Table 1. Cutoff points of the inventory scales.

Ethics Committee

The protocol, informed consent, and any related relevant documents were examined and approved by the Clinical Research Ethics Committee (CEIC-Parc de Salut Mar). All patients signed an informed consent for the use of their data in this protocol. The study met the international and national good clinical practice as required by the principles of the Declaration of Helsinki of 2008 of the World Medical Association and the current legislation on protection of personal data (Organic Law 3/2018, of December 5, on the Protection of Personal Data and the Guarantee of Digital Rights).

Data Analysis

The omnibus normality test (scipy.stats.normaltest) was carried out to examine the normality of the data. Chi-square and Fisher's exact statistics were used to compare proportions. Depending on the normality of data, t-test, Mann–Whitney, or Kruskal–Wallis tests for continuous variables were conducted to compare scores among the diagnostic groups. Multiple comparisons were corrected with Bonferroni adjustments. To determine the relationship between demographic, clinical, and mood factors and quality of life, a stepwise regression analysis on QOLIE-10 scores was conducted. The criteria for factor inclusion and exclusion were set at p = 0.01 and p = 0.05, respectively, and a list-wise deletion was used in the multivariate analysis. Statistical analyses were performed using SPSS21 (Armonk, NY, USA) and the scientific python library (scipy) with the level of significance set at p < 0.05 (two-sided) unless otherwise stated.

Results

Of the population of 493 patients (57% female), 395 (80.12%) had epilepsy, 56 (11.36%) presented with PNES, and 33 (6.69%) had concurrent epilepsy and PNES (Tables 2, 3). Nine patients (1.83%) were not diagnosed and were not included in the group's comparison analyses. Of the total group with epilepsy (428 patients), 7.7% has PNES. Likewise, of the total group with PNES (89 patients), 37% has epilepsy.

TABLE 2

Table 2. Clinical and sociodemographic characteristics of the patients included in the analysis (N = 493).

TABLE 3

Table 3. Clinical characteristics of the patients.
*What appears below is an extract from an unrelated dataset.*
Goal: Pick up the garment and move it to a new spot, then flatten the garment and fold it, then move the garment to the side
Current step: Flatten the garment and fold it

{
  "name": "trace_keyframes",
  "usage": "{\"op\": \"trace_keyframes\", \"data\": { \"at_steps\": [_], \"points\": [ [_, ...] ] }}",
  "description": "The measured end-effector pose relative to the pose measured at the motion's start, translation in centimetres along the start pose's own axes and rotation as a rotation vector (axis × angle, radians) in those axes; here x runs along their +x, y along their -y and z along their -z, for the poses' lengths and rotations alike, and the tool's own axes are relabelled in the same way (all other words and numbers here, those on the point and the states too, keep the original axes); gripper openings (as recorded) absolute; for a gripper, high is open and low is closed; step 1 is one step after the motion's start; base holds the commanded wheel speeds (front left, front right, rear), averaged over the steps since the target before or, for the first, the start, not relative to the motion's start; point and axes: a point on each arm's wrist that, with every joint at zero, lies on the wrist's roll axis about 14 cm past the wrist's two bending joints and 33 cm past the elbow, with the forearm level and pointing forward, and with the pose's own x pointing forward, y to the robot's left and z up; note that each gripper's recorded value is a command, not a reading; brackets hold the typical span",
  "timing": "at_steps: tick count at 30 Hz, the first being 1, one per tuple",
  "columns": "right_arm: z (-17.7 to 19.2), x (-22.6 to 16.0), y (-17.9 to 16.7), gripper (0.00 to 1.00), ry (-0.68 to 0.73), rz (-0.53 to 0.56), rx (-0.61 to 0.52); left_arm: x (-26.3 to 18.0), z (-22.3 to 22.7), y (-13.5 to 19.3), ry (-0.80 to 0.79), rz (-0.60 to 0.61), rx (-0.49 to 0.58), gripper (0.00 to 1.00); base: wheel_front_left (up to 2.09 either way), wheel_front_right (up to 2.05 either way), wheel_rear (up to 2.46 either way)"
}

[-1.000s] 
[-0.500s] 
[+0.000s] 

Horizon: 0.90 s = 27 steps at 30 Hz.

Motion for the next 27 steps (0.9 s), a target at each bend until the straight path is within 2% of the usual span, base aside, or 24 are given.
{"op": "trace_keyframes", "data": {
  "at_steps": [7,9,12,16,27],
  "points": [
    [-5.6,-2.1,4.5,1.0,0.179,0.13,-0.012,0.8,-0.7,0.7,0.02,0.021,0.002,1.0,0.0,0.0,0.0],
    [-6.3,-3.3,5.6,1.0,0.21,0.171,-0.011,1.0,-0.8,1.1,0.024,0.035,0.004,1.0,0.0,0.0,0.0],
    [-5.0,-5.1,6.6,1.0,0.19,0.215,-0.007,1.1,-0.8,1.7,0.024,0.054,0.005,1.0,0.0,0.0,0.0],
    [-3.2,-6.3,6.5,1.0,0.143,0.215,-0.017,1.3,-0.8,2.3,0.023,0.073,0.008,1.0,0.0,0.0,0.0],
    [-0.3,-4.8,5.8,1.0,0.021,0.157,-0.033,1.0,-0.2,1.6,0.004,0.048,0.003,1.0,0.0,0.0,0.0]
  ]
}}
Diagnostic groups were balanced for age (KW, p = 0.68) and education (chi², p = 0.32), but not so regarding gender (chi², p < 0.001 with females more prevalent in the PNES and the combined groups), epilepsy onset (KW, p = 0.001), epilepsy duration (KW, p = 0.001), marital status (chi², p = 0.001), and employment (chi², p =0.002). Patients' mean age at evaluation was 38.78 years (SD 12.79, 95% CI [37.65–39.91]), the mean age of epilepsy onset was 18.20 years (SD 13.52, 95% CI [16.98–19.43]), and the average duration of epilepsy was 20.43 years (SD 13.95, 95% CI [19.16–21.69]). Epilepsy duration was calculated as the interval (in years) from age at seizure onset to age at evaluation. A structural etiology was observed in 222 (45.0%) cases, and considering epilepsy classification, 215 (43.6%) were of temporal origin. In addition, 279 (61.18%) patients were on treatment with one or more ASMs with a median number of three [2–3] drugs. LEV was the most frequent ASM, being prescribed to 217 (44.0%) patients. Psychiatry disorders were previously diagnosed in 160 patients (32.45%) with mood disorders being the most prevalent (91 cases, 18.46%).
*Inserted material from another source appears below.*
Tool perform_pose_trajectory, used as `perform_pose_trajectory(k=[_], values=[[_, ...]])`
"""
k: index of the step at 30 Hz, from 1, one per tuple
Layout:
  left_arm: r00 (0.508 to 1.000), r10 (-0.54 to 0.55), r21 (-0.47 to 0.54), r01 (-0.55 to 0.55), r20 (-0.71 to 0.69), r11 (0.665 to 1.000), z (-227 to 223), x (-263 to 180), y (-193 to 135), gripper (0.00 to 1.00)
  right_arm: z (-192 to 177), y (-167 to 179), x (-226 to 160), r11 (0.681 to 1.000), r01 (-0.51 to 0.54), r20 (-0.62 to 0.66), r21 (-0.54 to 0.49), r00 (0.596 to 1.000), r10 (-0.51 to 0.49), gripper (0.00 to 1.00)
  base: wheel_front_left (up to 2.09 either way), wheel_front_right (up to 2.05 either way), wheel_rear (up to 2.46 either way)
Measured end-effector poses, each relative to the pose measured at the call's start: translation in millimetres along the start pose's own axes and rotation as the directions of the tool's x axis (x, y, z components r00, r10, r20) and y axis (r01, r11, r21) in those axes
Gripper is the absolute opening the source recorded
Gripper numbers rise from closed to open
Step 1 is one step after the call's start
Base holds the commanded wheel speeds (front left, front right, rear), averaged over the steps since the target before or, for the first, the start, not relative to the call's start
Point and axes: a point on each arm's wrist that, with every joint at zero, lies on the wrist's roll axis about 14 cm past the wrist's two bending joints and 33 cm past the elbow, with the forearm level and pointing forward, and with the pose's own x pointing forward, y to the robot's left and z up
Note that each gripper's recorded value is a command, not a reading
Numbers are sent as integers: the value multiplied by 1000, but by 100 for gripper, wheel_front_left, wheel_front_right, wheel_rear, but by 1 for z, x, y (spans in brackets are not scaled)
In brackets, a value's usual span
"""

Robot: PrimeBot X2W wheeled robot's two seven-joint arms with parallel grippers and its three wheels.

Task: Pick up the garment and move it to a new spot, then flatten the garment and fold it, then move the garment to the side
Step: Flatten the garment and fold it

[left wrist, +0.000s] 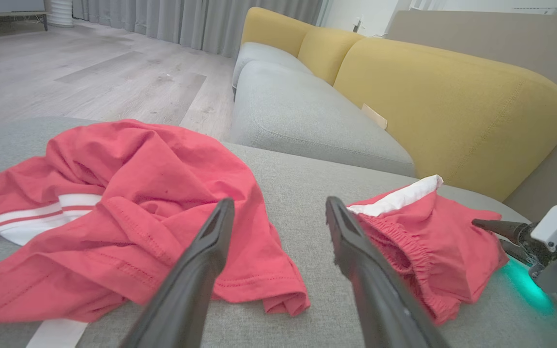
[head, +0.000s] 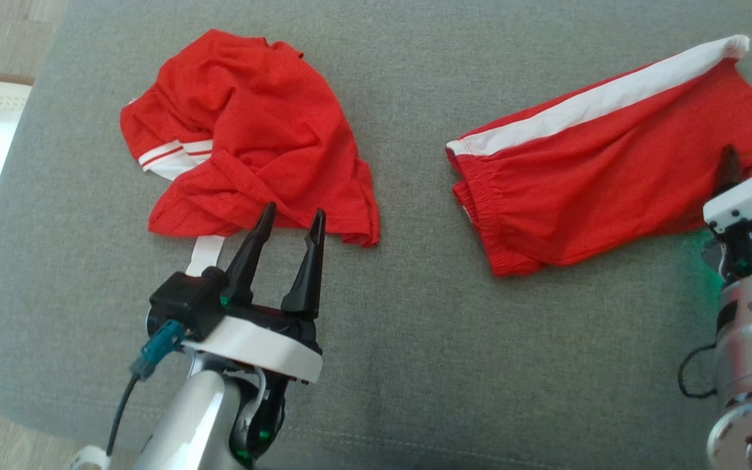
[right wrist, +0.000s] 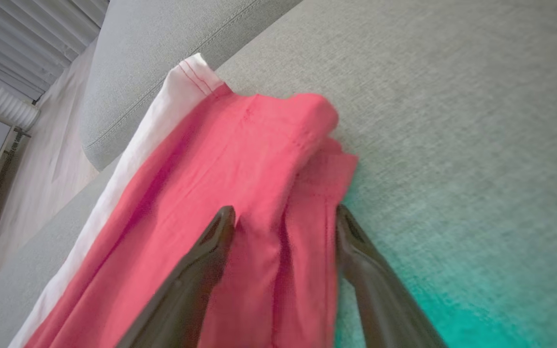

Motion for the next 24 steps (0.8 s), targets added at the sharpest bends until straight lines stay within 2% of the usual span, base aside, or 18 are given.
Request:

Prevalence of Anxiety and Depression in the Total Population

A series of D'Agostino K² tests revealed a non-normal distribution for QOLIE-10 (K² = 15.962, p < 0.001), BDI-II (K² = 45.720, p < 0.001), HADS-D (K² = 26.718, p < 0.001), HADS-A (K² = 21.766, p < 0.001), STAI-S (K² = 16.324, p < 0.001), STAI-T (K² = 29.839, p < 0.001).
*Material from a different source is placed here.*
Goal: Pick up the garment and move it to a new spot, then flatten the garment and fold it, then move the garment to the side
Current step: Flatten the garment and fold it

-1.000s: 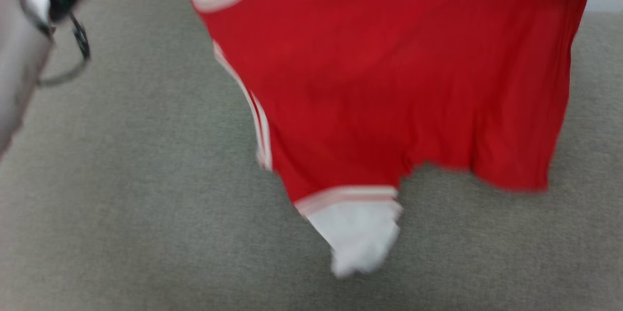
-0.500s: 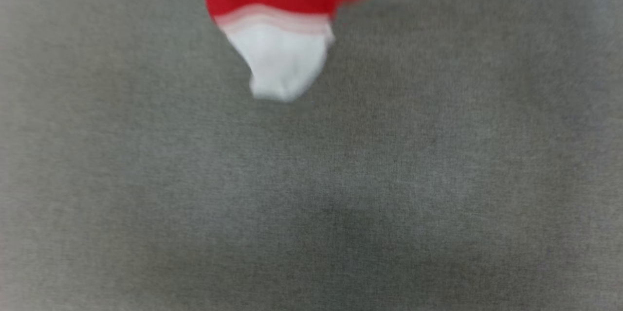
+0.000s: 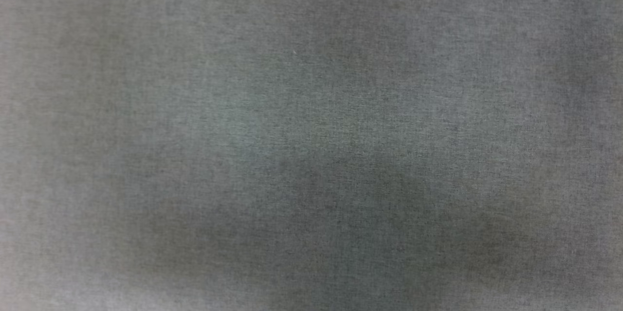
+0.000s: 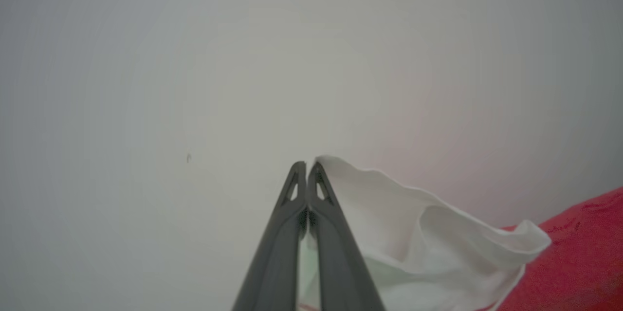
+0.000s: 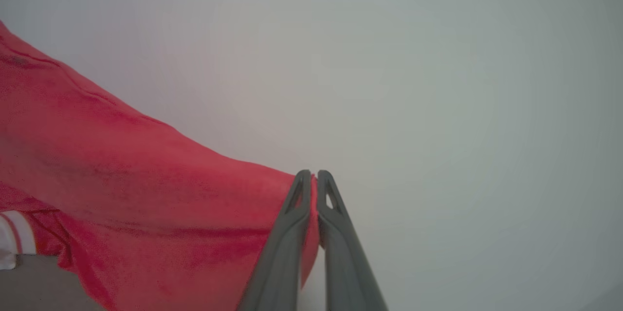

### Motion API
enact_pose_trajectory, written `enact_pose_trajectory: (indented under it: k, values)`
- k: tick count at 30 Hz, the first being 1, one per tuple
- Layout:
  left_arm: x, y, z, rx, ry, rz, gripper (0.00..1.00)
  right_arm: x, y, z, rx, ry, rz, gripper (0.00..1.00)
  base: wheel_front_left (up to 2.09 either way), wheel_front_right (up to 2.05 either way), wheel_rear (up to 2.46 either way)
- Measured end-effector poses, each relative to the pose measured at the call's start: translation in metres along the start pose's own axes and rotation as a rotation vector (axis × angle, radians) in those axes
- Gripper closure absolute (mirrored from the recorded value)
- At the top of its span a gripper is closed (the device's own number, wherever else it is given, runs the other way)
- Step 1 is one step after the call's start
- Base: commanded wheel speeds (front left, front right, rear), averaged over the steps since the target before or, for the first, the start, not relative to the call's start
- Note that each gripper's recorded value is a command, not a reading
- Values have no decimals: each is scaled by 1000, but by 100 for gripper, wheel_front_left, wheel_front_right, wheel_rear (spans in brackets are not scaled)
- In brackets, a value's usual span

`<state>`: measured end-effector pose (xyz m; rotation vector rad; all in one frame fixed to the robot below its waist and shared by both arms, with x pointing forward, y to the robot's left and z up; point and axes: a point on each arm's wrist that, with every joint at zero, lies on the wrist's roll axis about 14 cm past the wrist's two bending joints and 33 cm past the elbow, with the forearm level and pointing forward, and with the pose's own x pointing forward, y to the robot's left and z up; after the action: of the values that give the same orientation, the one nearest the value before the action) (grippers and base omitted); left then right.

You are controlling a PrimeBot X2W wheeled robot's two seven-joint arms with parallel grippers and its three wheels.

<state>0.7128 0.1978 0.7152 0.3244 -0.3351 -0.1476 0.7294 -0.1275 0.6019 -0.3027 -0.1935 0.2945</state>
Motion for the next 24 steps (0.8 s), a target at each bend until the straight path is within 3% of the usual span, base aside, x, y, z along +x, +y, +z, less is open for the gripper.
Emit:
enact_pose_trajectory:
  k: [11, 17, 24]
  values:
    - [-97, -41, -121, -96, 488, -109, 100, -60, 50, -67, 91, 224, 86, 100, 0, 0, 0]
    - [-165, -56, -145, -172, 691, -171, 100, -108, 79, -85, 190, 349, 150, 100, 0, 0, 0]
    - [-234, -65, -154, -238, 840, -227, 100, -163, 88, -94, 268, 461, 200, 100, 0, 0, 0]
Depressive symptoms in the BDI-II (14 or above) were observed in 246/493 (49.90%) of the patients and 144/467 (30.84%) according to HADS-D (8 or above). The mean scores were 15.69 (SD 11.53) for BDI-II and 5.53 (SD 4.06) for the HADS-D scale (Tables 4, 5). Females had significantly higher BDI-II scores (females: 17.49, SD = 12.13; males: 13.31, SD = 10.24, p = 0.0002), whereas the difference was not significant for the HADS-D scores (females: 5.80, SD = 4.36; males: 5.19, SD = 3.59, p = 0.28) (Figure 1).

TABLE 4

Table 4. Prevalence or frequency of depression, anxiety, and quality of life per diagnostic groups.

TABLE 5

Table 5. Average scores on anxiety, depression, and quality of life inventories per diagnostic groups.

FIGURE 1

Figure 1. Median of scores on the inventory scales according to gender. BDI, HADS-A, STAI-S, and STAI-T scores were significantly higher in female patients. ***p < 0.01.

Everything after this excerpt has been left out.